WHAT TO WORK ON: Write every line below out again, exactly as given, but leave out the pictures.

DATA EXCERPT:
··········

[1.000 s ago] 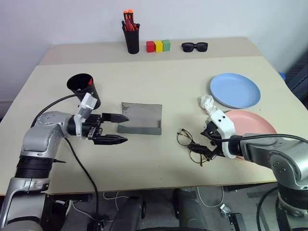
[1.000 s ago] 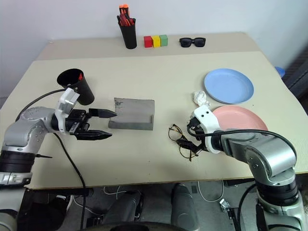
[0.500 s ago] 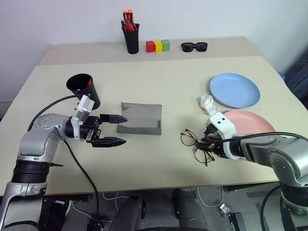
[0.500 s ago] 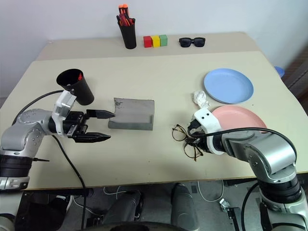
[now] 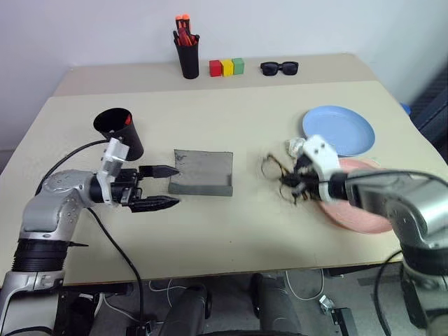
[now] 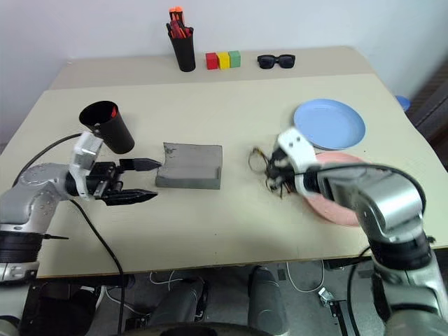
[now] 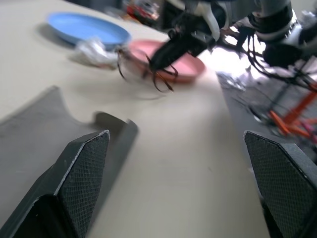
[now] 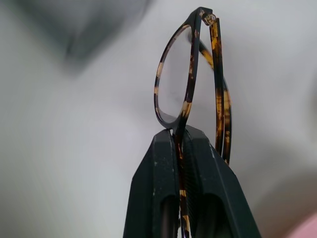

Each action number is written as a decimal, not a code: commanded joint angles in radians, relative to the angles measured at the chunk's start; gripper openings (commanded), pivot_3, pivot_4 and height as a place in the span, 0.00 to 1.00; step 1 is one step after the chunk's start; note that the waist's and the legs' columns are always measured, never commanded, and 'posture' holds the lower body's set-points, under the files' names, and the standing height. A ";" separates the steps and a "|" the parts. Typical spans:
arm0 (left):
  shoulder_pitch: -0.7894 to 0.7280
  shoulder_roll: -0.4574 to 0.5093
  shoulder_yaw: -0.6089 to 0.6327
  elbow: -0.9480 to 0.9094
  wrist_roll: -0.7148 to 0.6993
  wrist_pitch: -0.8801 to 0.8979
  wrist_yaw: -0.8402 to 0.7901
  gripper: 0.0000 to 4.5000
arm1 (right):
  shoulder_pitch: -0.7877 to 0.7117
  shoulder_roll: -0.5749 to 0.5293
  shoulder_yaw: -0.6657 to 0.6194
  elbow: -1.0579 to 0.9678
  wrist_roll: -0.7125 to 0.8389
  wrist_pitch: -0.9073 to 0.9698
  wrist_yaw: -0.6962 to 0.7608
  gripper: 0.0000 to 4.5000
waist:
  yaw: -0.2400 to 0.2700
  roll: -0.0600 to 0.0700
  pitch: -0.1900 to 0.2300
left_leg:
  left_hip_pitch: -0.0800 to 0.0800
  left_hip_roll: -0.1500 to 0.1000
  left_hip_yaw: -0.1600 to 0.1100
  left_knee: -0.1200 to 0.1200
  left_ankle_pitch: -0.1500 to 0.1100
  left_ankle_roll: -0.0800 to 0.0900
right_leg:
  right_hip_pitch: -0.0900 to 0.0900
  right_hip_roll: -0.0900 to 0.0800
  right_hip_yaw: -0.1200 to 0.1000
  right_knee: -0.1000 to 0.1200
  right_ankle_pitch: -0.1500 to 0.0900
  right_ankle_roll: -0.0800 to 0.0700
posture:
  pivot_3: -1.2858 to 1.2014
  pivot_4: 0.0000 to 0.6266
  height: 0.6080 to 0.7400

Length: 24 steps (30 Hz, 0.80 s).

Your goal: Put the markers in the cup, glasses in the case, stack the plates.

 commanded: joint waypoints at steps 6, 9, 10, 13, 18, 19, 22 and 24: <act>0.153 0.043 0.140 -0.174 -0.102 0.096 0.112 1.00 | -0.214 0.234 0.137 0.224 -0.092 -0.284 0.043 0.01 | 0.000 0.000 0.000 | -0.001 0.000 -0.001 -0.001 -0.001 0.001 | -0.001 -0.001 0.000 -0.001 0.000 0.000 | 0.52 0.24 1.00; 0.210 0.057 0.179 -0.227 -0.134 0.124 0.134 1.00 | -0.224 0.302 0.196 0.282 -0.125 -0.373 0.079 0.01 | 0.003 0.000 0.000 | -0.001 -0.001 -0.001 -0.002 -0.001 0.000 | -0.002 -0.001 0.000 0.000 0.000 0.000 | 0.52 0.24 1.00; 0.229 0.060 0.188 -0.243 -0.143 0.130 0.141 1.00 | -0.223 0.324 0.215 0.302 -0.138 -0.409 0.093 0.01 | 0.003 0.001 0.000 | -0.001 -0.001 -0.001 -0.002 -0.001 0.000 | -0.002 -0.001 0.000 0.000 0.000 0.000 | 0.52 0.24 1.00; 0.271 0.060 0.208 -0.284 -0.165 0.142 0.167 1.00 | -0.213 0.365 0.261 0.359 -0.172 -0.472 0.126 0.01 | 0.002 0.001 0.001 | -0.001 -0.001 -0.001 -0.002 0.000 0.000 | -0.002 -0.001 0.000 0.000 0.000 0.000 | 0.52 0.24 1.00; 0.308 0.059 0.226 -0.323 -0.185 0.145 0.197 1.00 | -0.181 0.332 0.373 0.427 -0.286 -0.573 0.201 0.01 | 0.001 0.001 0.001 | 0.000 -0.001 -0.001 -0.002 0.000 0.000 | -0.002 0.000 0.000 0.001 0.000 -0.001 | 0.52 0.24 1.00; 0.313 0.059 0.229 -0.327 -0.187 0.142 0.203 1.00 | -0.174 0.315 0.405 0.441 -0.314 -0.591 0.226 0.01 | 0.001 0.001 0.001 | 0.000 -0.001 -0.001 -0.002 0.000 0.000 | -0.002 0.000 0.000 0.001 0.000 -0.001 | 0.52 0.24 1.00; 0.312 0.058 0.229 -0.330 -0.195 0.139 0.217 1.00 | -0.171 0.289 0.435 0.456 -0.320 -0.575 0.305 0.01 | 0.000 0.001 0.001 | 0.000 -0.002 -0.001 -0.002 0.000 0.000 | -0.002 0.000 0.000 0.001 0.000 -0.001 | 0.52 0.24 1.00; 0.306 0.058 0.222 -0.327 -0.191 0.132 0.221 1.00 | -0.176 0.278 0.432 0.457 -0.314 -0.561 0.346 0.01 | 0.000 0.001 0.001 | 0.000 -0.002 -0.001 -0.002 0.000 0.000 | -0.001 0.000 0.000 0.001 0.000 -0.001 | 0.52 0.24 1.00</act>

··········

YOUR RESPONSE:
[1.000 s ago] 
[1.000 s ago] 
[0.500 s ago] 
[0.500 s ago] 
[now] 
[now] 
[now] 
[now] 

Each action number is written as a decimal, not a code: commanded joint angles in radians, relative to the angles measured at the chunk's start; gripper openings (commanded), pivot_3, pivot_4 and height as a place in the span, 0.00 to 1.00; step 1 is one step after the chunk's start; note that the waist's and the legs' columns are always measured, never commanded, and 'posture' holds the lower body's set-points, under the files' names, and the standing height. A ";" separates the steps and a "|" the parts. Typical spans:
arm0 (left):
  shoulder_pitch: -0.7894 to 0.7280
  shoulder_roll: -0.4574 to 0.5093
  shoulder_yaw: -0.6089 to 0.6327
  elbow: -0.9480 to 0.9094
  wrist_roll: -0.7148 to 0.6993
  wrist_pitch: -0.8801 to 0.8979
  wrist_yaw: -0.8402 to 0.7901
  gripper: 0.0000 to 4.5000
arm1 (right):
  shoulder_pitch: -0.7877 to 0.7117
  shoulder_roll: -0.5749 to 0.5293
  shoulder_yaw: -0.6657 to 0.6194
  elbow: -1.0579 to 0.9678
  wrist_roll: -0.7125 to 0.8389
  wrist_pitch: -0.9073 to 0.9698
  wrist_yaw: -0.6962 to 0.7608
  gripper: 0.0000 to 4.5000
waist:
  yaw: -0.2400 to 0.2700
  roll: -0.0600 to 0.0700
  pitch: -0.1900 to 0.2300
left_leg:
  left_hip_pitch: -0.0800 to 0.0800
  left_hip_roll: -0.1500 to 0.1000
  left_hip_yaw: -0.1600 to 0.1100
  left_knee: -0.1200 to 0.1200
  left_ankle_pitch: -0.1500 to 0.1100
  left_ankle_roll: -0.0800 to 0.0900
right_leg:
  right_hip_pitch: -0.0900 to 0.0900
  right_hip_roll: -0.0900 to 0.0800
  right_hip_yaw: -0.1200 to 0.1000
  right_knee: -0.1000 to 0.1200
  right_ankle_pitch: -0.1500 to 0.0900
  right_ankle_roll: -0.0800 to 0.0700
posture:
  pivot_3: -1.2858 to 1.2014
  pivot_4: 0.0000 to 0.6266
  height: 0.6080 to 0.7400

Length: 24 steps (30 Hz, 0.80 s).

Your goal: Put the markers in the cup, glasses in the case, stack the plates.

 commanded: joint waypoints at steps 6, 9, 10, 13, 18, 19, 22 and 24: <act>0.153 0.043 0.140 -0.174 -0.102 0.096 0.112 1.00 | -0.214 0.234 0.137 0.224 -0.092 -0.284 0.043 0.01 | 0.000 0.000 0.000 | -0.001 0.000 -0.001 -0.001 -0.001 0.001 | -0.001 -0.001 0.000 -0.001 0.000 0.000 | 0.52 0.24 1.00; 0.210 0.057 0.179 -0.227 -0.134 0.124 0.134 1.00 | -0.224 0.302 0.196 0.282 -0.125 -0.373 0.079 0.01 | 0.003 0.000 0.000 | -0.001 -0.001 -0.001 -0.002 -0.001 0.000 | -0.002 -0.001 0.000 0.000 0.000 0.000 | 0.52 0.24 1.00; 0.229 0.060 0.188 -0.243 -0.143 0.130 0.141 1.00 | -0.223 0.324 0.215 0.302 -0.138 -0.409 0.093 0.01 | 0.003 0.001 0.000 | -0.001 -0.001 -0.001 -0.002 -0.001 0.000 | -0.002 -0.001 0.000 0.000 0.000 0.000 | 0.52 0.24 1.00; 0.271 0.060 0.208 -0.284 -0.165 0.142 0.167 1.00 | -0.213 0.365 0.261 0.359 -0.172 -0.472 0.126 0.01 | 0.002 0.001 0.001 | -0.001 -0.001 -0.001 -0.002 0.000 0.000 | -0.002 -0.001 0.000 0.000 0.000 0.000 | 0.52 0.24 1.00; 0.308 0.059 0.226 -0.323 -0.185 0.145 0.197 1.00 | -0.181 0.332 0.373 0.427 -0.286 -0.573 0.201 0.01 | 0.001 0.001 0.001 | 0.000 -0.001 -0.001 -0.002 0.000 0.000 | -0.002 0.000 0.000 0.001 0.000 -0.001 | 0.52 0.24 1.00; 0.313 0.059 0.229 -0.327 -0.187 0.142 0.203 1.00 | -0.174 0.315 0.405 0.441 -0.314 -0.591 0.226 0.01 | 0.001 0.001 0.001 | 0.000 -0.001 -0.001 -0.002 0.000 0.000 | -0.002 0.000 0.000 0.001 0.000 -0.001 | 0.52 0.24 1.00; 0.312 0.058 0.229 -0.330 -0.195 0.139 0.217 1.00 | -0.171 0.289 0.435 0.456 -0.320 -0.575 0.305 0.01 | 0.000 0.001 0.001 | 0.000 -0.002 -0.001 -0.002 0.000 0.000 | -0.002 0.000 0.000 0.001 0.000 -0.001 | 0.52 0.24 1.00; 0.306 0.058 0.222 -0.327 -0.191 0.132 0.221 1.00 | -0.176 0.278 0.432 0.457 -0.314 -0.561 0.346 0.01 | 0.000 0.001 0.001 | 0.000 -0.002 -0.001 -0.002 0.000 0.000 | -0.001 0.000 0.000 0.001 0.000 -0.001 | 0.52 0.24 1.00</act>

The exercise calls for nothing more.